Model: T5545 T5735 T5700
OS: HP ThinPro Debian Linux (2.6 kernel)) Win XPe
Processor VIA Eden Processor 1.0 GHz AMD Sempron 2100+, 1 GHz Transmeta Crusoe TM5800 733 MHz – 1.0 GHz
Memory: 512 MB DDR2 1 GB DDR2 256 MB DDR266
Flash memory: 512 MB 1 GB 256 MB
Graphics: VIA Chrome9 HC3 DX9 ATI Radeon X1250 graphics ATI Rage XC with 8 MB SDRAM
Network: 10/100/1000 10/100/1000 10/100
Ports: 4 USB 2.0,
1 DVI-D,
1 headphone,
1 microphone in,
1 serial,
1 parallel,
1 RJ-45,
1 VGA,
2 PS/2
4 USB 2.0,
1 headphone,
1 microphone in,
1 serial,
1 parallel,
1 RJ-45,
1 VGA
4 USB 1.1,
1 headphone,
1 microphone in,
1 serial,
1 parallel,
1 RJ-45,
1 VGA

The thin clients that I have seen come with auto-sensing universal power supplies and typically draw about 10 watts under full load. They boot from internal flash memory that’s on an IDE interface. The operating memory is usually one common SODIMM module.

For the earlier T5700 models HP offered an optional expansion package that’s intended to give the thin clients some expandability. The expansion package is a replacement for one side of the case and a PCI riser card. When installed it allows the thin client to accept one PCI expansion card.
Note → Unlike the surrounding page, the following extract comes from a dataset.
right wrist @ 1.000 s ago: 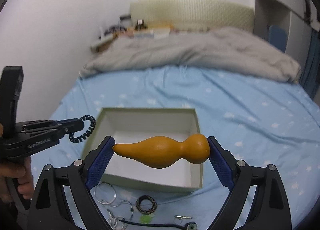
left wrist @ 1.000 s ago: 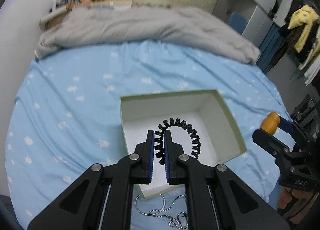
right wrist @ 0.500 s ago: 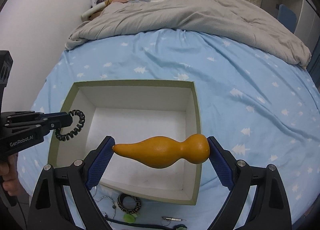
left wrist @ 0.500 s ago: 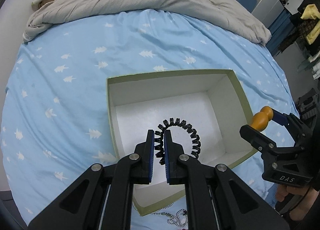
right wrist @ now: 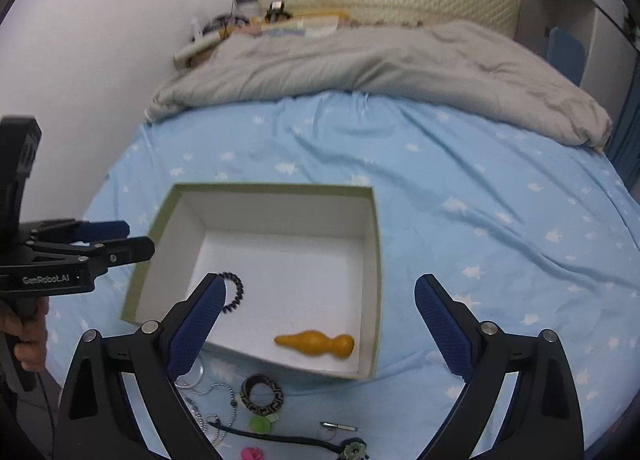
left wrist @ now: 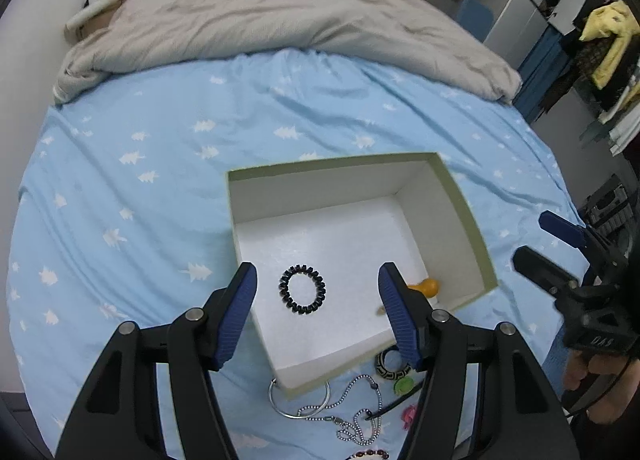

I have used the expansion option in several ways;

  • To add a second network interface allowing me to use a T5700 as a router
  • To add a USB 2.0 card enabling the use of USB storage over faster USB 2.0 ports
  • To add internal space allowing the addition of a 2.5″ ID hard drive.

Thin clients are a bit on the pricey side when purchased new, however they are usually available much cheaper on E-bay. It’s not uncommon to see the T5700 series being offered in the $50-100 range.

If you want to buy them directly from HP you can often get a bargain by purchasing through the HP SMB Outlet, where I routinely see newer models in the $140-200 range.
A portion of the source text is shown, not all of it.